▸ WHAT THE TASK ASKS
In the material below, find every line containing the string "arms" and return it.

** Opening DATA RECORDS block **

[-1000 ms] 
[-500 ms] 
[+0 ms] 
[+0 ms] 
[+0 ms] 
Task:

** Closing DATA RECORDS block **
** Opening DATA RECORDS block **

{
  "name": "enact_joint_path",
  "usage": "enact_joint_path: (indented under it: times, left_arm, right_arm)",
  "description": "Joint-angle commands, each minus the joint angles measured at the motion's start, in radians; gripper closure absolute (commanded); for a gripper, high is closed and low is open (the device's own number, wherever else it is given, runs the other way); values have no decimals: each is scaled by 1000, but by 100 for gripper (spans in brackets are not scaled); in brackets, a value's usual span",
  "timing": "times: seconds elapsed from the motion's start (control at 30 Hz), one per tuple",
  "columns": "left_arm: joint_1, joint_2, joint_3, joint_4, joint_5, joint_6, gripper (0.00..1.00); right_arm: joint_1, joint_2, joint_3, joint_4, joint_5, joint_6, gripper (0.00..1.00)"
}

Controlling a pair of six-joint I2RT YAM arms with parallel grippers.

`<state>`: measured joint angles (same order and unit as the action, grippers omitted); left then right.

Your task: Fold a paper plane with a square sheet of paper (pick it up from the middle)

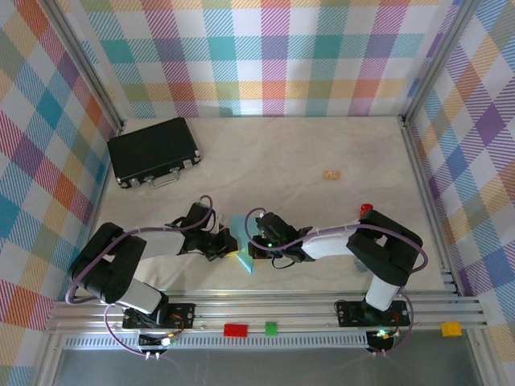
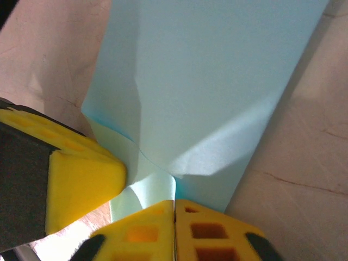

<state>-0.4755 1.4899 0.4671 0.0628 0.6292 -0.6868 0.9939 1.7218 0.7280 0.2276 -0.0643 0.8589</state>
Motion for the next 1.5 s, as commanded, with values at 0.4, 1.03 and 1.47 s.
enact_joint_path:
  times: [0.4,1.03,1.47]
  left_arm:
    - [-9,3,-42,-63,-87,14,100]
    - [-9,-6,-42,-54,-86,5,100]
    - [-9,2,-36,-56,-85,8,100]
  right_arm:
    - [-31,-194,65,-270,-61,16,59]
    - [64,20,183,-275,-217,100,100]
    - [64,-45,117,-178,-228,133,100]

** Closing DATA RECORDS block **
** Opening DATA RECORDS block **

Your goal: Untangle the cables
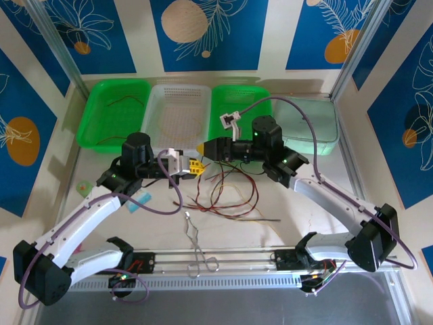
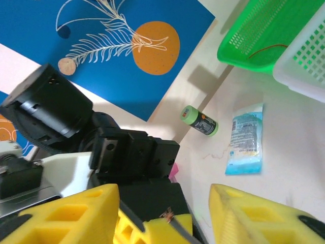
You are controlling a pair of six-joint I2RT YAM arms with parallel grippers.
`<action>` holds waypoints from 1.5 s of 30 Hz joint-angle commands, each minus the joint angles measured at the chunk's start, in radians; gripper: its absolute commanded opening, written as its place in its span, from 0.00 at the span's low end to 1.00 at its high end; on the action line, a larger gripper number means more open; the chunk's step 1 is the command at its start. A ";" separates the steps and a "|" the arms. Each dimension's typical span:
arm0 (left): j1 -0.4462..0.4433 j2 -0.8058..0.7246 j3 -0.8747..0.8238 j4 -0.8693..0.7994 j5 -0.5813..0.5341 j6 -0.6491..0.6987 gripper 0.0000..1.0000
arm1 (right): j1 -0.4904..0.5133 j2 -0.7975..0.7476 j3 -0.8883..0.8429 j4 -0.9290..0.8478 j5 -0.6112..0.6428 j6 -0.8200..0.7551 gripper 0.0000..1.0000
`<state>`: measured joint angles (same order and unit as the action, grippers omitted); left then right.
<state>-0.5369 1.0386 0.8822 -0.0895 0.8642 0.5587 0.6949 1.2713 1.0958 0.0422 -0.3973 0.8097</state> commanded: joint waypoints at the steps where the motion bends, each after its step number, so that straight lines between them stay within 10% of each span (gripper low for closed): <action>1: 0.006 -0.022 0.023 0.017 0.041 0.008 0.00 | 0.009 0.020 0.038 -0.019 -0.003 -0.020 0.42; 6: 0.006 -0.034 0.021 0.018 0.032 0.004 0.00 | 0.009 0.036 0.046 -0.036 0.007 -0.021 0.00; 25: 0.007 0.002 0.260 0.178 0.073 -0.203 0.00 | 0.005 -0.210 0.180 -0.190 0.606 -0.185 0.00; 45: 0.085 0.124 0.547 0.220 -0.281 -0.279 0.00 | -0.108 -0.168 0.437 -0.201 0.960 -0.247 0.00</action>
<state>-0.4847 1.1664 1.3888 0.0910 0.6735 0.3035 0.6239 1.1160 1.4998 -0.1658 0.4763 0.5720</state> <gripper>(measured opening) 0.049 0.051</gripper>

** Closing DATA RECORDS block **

▸ ANSWER
Controlling a pair of six-joint I2RT YAM arms with parallel grippers.
You are controlling a pair of six-joint I2RT YAM arms with parallel grippers.
`<action>` holds waypoints from 1.5 s of 30 Hz joint-angle commands, each minus the joint angles measured at the chunk's start, in radians; gripper: its absolute commanded opening, written as its place in its span, from 0.00 at the span's low end to 1.00 at its high end; on the action line, a larger gripper number means more open; the chunk's step 1 is the command at its start. A ";" separates the steps and a "|" the arms. Each dimension's typical span:

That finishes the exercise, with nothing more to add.